Awesome

This code is for paper Hierarchical Transformers for Multi-Document Summarization in ACL2019

Python version: This code is in Python3.6

Package Requirements: pytorch tensorboardX pyrouge

Some codes are borrowed from ONMT(https://github.com/OpenNMT/OpenNMT-py)

Trained Model: Please use this url for a trained model https://drive.google.com/open?id=1suMaf7yBZPSBtaJKLnPyQ4uZNcm0VgDz

Data Preparation:

The raw version of the WikiSum dataset can be built following steps in https://github.com/tensorflow/tensor2tensor/tree/5acf4a44cc2cbe91cd788734075376af0f8dd3f4/tensor2tensor/data_generators/wikisum

Since the raw version of the WikiSum dataset is huge (~300GB), we only provide the ranked version of the dataset: https://drive.google.com/open?id=1iiPkkZHE9mLhbF5b39y3ua5MJhgGM-5u

The dataset is ranked by the ranker as described in the paper.
The top-40 paragraphs for each instance is extracted.
Extract the .pt files into one directory.

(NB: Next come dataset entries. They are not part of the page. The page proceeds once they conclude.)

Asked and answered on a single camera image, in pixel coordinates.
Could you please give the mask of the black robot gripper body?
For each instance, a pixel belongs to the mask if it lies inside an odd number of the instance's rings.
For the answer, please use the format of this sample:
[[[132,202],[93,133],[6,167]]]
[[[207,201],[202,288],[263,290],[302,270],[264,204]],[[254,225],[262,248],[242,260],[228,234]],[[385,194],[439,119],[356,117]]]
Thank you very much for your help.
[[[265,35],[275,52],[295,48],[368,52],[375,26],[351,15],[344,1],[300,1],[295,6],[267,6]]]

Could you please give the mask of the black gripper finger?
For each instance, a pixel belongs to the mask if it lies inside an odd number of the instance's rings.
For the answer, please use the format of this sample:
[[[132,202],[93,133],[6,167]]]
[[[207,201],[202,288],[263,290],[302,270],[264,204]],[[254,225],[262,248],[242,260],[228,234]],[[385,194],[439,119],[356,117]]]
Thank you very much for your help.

The sentencepiece vocab file is at: https://drive.google.com/open?id=1zbUILFWrgIeLEzSP93Mz5JkdVwVPY9Bf

Model Training:

To train with the default setting as in the paper:

python train_abstractive.py -data_path DATA_PATH/WIKI -mode train -batch_size 10500 -seed 666 -train_steps 1000000 -save_checkpoint_steps 5000  -report_every 100 -trunc_tgt_ntoken 400 -trunc_src_nblock 24 -visible_gpus 0,1,2,3 -gpu_ranks 0,1,2,3 -world_size 4 -accum_count 4 -dec_dropout 0.1 -enc_dropout 0.1 -label_smoothing 0.1 -vocab_path VOCAB_PATH  -model_path MODEL_PATH -accum_count 4  -log_file LOG_PATH  -inter_layers 6,7 -inter_heads 8 -hier

DATA_PATH is where you put the .pt files
VOCAB_PATH is where you put the sentencepiece model file
MODEL_PATH is the directory you want to store the checkpoints
LOG_PATH is the file you want to write training logs in

Evaluation

To evaluated the trained model:

python train_abstractive.py -data_path DATA_PATH/WIKI -mode validate  -batch_size 30000 -valid_batch_size 7500 -seed 666 -trunc_tgt_ntoken 400 -trunc_src_nblock 40 -visible_gpus 0 -gpu_ranks 0 -vocab_path VOCAB_PATH  -model_path MODEL_PATH -log_file LOG_PATH  -inter_layers 6,7 -inter_heads 8 -hier -report_rouge -max_wiki 100000  -dataset test -alpha 0.4 -max_length 400

This will load all saved checkpoints in the model_path and calculate validation losses (this could take a long time). Then it will select the top checkpoints and generate real summaries. Rouge scores will be calculated.